To do
Your job with the data below is to output exactly the lines from the one holding "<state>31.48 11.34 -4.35" down to the one holding "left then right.", both included, and no others.

The records

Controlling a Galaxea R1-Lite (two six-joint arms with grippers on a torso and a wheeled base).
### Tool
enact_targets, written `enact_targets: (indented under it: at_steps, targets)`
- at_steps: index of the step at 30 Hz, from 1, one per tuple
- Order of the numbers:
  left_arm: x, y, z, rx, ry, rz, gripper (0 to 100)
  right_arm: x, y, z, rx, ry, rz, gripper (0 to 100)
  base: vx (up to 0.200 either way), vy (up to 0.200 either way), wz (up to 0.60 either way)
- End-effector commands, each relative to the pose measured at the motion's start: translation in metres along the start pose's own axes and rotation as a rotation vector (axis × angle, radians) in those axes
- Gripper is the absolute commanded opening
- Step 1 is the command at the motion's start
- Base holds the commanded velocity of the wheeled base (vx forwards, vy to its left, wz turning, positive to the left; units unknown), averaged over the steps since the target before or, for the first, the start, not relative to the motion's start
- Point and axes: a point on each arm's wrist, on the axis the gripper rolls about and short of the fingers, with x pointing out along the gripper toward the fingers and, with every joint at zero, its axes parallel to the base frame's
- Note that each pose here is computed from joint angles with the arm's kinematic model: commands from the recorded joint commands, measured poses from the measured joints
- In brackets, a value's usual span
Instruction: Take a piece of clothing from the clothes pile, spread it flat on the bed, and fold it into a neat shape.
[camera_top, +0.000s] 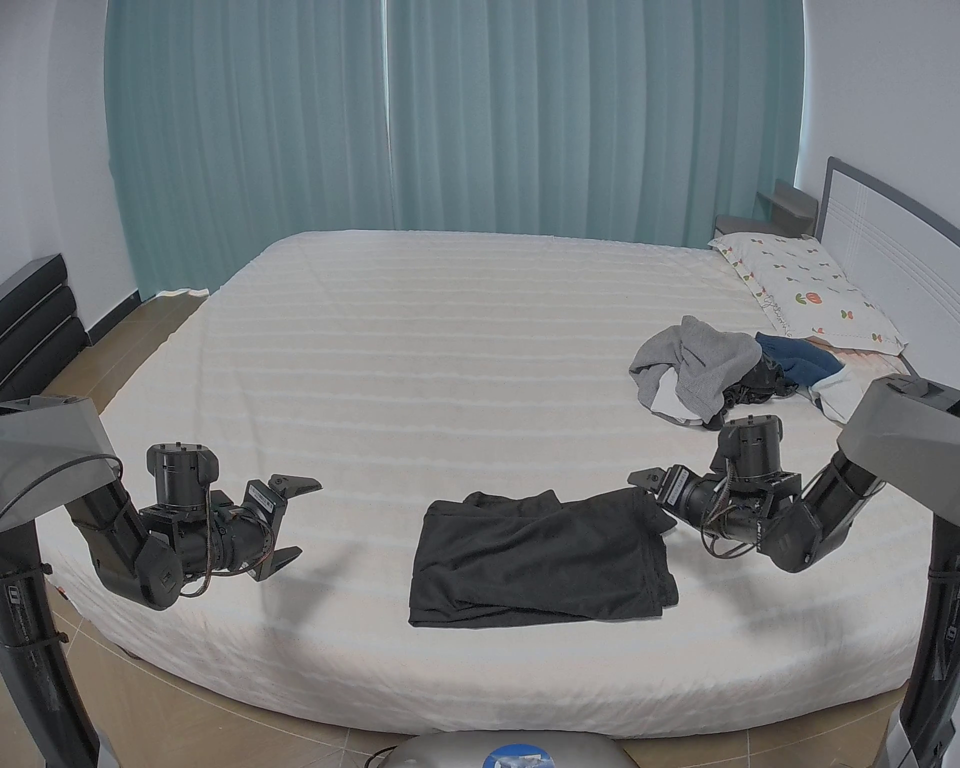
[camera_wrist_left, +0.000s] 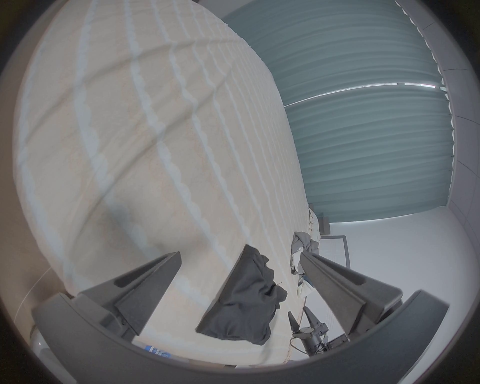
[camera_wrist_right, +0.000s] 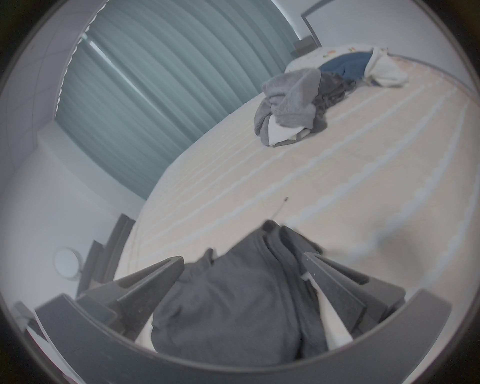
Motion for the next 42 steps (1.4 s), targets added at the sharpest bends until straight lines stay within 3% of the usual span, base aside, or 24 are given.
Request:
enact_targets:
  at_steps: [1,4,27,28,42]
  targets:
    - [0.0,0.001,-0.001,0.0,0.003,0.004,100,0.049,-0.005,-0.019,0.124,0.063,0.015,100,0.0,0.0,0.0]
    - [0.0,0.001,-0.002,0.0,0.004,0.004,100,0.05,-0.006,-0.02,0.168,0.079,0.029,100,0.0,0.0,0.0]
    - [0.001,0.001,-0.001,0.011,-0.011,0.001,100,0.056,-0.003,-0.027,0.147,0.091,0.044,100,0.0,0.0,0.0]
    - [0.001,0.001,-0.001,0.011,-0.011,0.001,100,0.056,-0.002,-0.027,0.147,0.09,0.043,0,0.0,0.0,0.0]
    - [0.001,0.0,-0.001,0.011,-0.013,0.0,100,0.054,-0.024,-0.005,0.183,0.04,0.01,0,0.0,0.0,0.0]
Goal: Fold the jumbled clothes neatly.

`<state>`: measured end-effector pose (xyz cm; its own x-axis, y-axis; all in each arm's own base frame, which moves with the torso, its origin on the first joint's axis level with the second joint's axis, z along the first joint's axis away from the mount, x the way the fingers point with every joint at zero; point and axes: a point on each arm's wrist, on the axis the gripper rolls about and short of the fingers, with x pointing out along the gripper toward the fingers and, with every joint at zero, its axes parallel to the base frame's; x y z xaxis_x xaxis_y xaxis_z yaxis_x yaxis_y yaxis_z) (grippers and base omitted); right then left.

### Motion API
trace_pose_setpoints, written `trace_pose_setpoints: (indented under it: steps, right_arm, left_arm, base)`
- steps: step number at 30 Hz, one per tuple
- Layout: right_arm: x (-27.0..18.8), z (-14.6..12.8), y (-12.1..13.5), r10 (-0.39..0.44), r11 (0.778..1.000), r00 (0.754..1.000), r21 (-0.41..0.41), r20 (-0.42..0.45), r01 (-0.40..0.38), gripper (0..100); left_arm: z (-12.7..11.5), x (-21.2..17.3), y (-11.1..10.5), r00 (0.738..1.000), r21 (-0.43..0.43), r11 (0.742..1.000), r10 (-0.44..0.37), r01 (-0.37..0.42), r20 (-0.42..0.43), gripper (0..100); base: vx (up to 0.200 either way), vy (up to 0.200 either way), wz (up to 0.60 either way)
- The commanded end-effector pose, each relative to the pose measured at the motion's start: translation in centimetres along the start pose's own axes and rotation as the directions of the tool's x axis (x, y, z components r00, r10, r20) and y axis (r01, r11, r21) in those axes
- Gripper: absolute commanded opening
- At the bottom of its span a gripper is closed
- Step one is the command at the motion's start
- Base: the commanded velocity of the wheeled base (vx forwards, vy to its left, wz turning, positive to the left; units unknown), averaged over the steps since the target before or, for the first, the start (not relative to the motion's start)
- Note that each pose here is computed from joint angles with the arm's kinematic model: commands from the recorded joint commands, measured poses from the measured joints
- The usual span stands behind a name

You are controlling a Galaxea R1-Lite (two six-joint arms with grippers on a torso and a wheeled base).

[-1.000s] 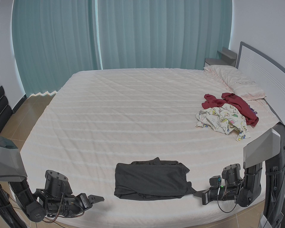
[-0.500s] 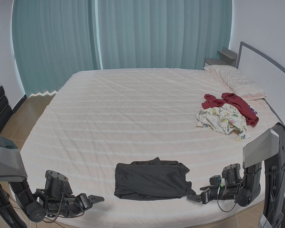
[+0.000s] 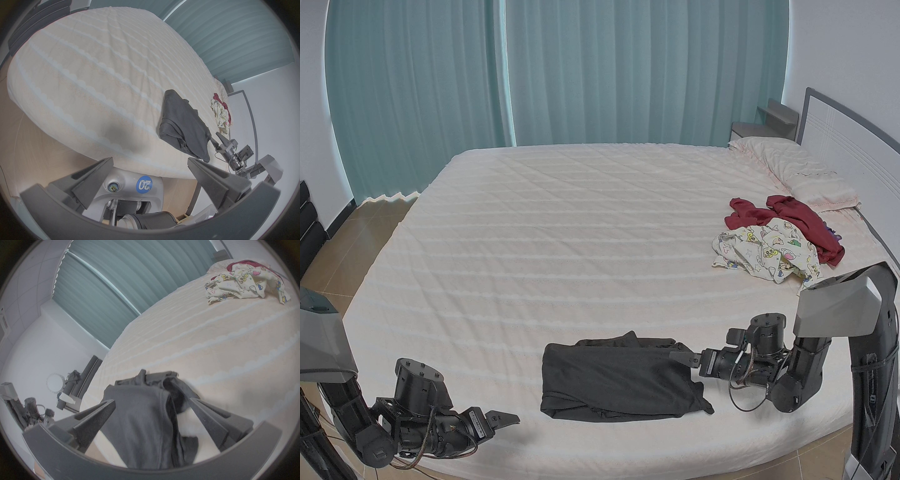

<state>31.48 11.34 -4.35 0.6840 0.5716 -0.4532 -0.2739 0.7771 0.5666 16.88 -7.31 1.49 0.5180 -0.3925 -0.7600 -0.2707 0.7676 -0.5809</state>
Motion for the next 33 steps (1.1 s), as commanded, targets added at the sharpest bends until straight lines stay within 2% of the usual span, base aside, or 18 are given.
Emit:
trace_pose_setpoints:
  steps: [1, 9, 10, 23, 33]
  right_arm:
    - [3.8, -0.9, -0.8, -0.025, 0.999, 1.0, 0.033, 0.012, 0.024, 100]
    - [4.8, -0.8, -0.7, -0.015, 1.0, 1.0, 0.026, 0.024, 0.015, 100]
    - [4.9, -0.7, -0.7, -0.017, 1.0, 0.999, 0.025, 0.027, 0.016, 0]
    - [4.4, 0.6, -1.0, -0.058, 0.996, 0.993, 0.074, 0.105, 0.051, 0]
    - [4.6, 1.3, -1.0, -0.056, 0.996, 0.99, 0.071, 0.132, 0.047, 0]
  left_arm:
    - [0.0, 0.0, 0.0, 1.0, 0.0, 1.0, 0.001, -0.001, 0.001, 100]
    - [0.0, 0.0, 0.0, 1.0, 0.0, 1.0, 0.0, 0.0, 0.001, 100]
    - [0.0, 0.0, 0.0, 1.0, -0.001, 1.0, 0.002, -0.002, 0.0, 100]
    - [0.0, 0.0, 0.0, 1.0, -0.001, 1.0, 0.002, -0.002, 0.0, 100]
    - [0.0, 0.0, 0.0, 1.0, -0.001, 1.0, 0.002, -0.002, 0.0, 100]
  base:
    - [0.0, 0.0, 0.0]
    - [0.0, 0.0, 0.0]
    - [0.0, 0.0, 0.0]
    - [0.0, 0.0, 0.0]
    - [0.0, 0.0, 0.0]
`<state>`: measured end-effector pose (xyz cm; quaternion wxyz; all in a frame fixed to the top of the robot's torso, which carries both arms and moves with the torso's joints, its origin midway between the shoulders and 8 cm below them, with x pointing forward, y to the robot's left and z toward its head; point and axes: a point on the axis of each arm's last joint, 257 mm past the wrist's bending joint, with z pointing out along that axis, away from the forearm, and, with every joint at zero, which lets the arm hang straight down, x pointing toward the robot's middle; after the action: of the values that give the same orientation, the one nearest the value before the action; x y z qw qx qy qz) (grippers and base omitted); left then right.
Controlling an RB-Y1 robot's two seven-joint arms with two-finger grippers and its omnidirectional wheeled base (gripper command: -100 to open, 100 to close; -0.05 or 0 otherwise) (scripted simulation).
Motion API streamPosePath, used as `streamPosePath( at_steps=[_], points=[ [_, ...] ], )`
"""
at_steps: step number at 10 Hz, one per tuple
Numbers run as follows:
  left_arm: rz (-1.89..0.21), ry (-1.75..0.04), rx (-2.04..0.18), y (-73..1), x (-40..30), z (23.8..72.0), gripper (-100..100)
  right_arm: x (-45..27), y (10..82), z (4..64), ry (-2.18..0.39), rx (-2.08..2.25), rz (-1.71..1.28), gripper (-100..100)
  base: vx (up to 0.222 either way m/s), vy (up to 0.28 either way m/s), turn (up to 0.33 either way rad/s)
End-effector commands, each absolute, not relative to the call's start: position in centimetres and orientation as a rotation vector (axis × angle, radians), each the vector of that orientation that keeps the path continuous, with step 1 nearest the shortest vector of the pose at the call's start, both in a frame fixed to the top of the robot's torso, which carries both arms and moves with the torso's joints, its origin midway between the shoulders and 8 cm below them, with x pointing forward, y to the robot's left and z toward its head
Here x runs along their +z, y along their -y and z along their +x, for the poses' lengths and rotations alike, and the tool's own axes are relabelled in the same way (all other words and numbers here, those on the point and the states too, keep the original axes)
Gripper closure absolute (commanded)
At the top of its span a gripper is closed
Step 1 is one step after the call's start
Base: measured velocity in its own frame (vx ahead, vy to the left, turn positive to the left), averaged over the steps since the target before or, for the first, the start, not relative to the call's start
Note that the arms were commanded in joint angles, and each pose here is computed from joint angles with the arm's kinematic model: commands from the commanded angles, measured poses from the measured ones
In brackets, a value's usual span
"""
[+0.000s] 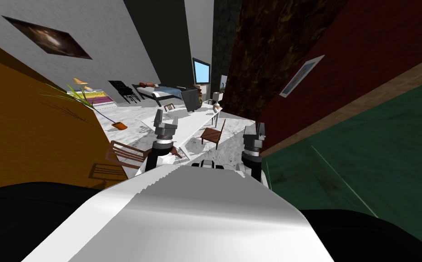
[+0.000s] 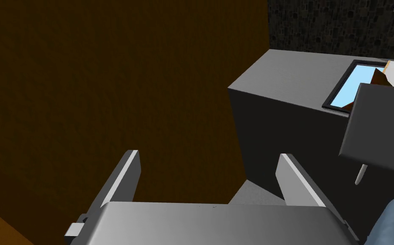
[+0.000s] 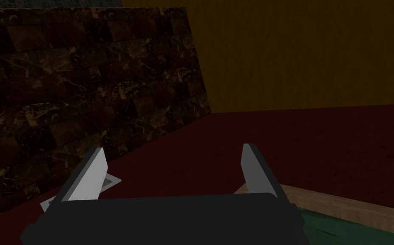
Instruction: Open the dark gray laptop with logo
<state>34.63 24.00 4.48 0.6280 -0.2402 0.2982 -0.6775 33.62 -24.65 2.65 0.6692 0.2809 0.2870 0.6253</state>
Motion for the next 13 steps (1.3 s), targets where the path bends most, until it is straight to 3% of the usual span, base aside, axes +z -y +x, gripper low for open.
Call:
streamPosePath(
  at_steps=[1, 13],
  points=[
    [-0.603, -0.771, -1.58, -23.9, 2.3, 36.2, -100, 2.6, 24.7, 33.6, -0.647, 1.41, 0.633, 0, 0.069, -0.197, -0.004],
    [-1.03, -1.23, -1.581, -26.8, -12.5, 42.5, -100, 2.7, 24.7, 33.6, -0.647, 1.41, 0.633, 0, 0.1, -0.265, -0.028]
  ],
)
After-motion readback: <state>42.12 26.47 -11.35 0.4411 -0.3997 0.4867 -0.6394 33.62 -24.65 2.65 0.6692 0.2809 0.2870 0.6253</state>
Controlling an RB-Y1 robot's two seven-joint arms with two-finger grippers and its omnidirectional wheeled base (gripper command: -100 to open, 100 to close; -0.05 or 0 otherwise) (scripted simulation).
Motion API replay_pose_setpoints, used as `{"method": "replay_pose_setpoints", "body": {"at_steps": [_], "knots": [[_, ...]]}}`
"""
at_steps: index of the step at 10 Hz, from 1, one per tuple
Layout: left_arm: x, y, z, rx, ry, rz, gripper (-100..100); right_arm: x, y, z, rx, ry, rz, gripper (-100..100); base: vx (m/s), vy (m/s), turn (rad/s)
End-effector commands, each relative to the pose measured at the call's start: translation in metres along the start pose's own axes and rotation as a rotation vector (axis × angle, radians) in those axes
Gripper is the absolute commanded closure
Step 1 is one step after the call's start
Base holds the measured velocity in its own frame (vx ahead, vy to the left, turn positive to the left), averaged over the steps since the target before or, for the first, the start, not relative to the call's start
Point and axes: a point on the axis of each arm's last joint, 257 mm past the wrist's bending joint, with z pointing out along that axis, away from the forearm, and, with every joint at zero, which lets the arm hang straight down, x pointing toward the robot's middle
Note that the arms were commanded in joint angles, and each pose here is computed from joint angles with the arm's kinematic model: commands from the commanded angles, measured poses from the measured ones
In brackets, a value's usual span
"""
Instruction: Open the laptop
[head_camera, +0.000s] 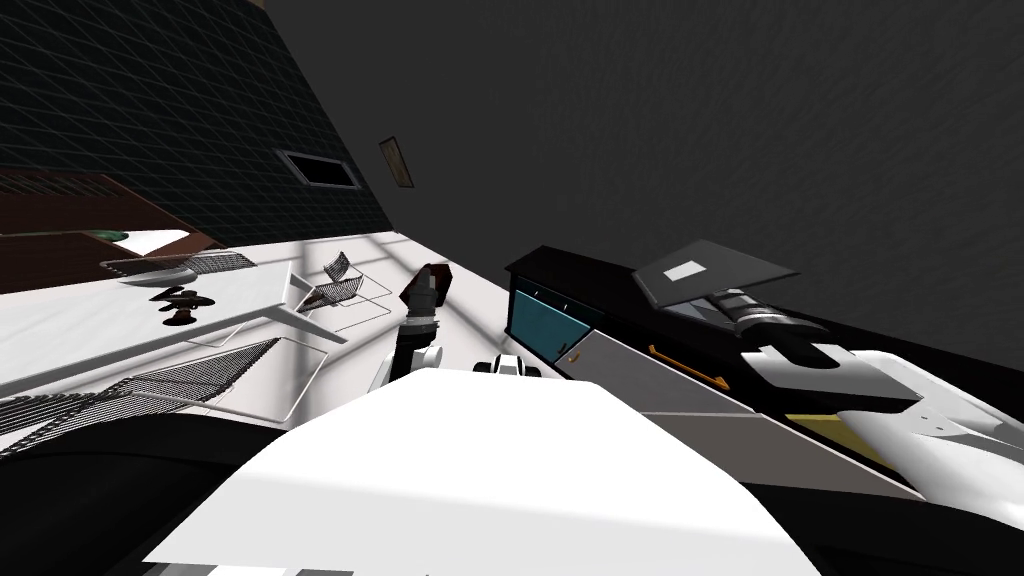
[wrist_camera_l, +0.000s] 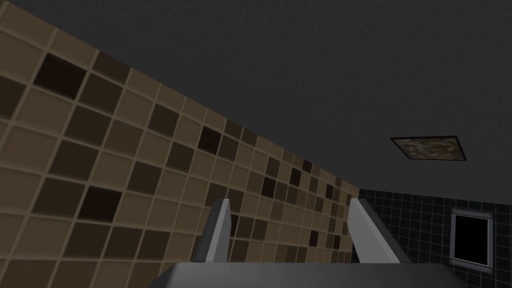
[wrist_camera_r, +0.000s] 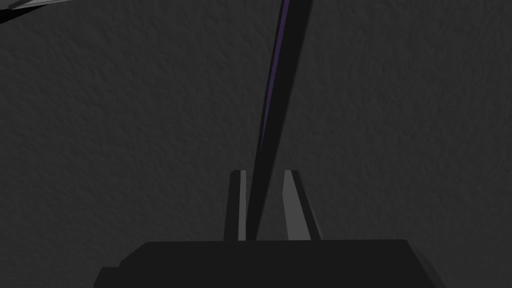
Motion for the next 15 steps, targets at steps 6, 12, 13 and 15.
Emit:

Exercise result
<state>31.48 11.34 -4.35 0.6840 0.5716 -0.4532 -0.2739 0.7771 0.5666 16.88 -7.31 1.49 0.5180 -0.3925 -0.7600 -0.2707 0.7676 -0.5809</state>
Motion for the next 33 steps (1.1 s), as commanded, targets added at the sharpest bends until straight lines stay within 2% of the usual span, base aside, or 18 are given.
Emit:
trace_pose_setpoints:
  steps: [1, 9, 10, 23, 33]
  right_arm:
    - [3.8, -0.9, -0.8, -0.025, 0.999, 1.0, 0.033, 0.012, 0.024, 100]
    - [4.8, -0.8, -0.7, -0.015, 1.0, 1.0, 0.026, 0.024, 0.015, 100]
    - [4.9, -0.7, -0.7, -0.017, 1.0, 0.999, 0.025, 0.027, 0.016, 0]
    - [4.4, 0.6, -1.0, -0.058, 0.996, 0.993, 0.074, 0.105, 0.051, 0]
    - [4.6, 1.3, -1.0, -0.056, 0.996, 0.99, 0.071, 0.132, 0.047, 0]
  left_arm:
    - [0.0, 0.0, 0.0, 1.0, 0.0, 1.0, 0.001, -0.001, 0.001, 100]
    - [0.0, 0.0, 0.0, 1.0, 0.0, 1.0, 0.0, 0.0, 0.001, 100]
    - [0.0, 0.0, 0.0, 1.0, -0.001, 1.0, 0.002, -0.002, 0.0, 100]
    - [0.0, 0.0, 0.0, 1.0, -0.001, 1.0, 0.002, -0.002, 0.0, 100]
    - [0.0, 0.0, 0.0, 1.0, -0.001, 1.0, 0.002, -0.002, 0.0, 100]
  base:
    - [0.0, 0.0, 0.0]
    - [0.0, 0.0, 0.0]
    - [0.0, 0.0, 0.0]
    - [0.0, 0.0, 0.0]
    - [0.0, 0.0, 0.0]
`<state>`: measured end-effector pose (xyz cm; quaternion wxyz; all in a frame fixed to the top of the robot's torso, which carries both arms and moves with the torso's joints, its origin midway between the shoulders and 8 cm below them, with x pointing forward, y to the robot's left and z toward its head; point and axes: a point on the axis of each arm's last joint, 257 mm past the wrist's bending joint, with z pointing out along that axis, away from the forearm, and, with every joint at zero, which lets the arm hang straight down, x pointing toward the robot's middle; after the action: of the values that give the same orientation, the one nearest the value before the action; x y z qw qx qy qz) (grippers and base omitted); left then right.

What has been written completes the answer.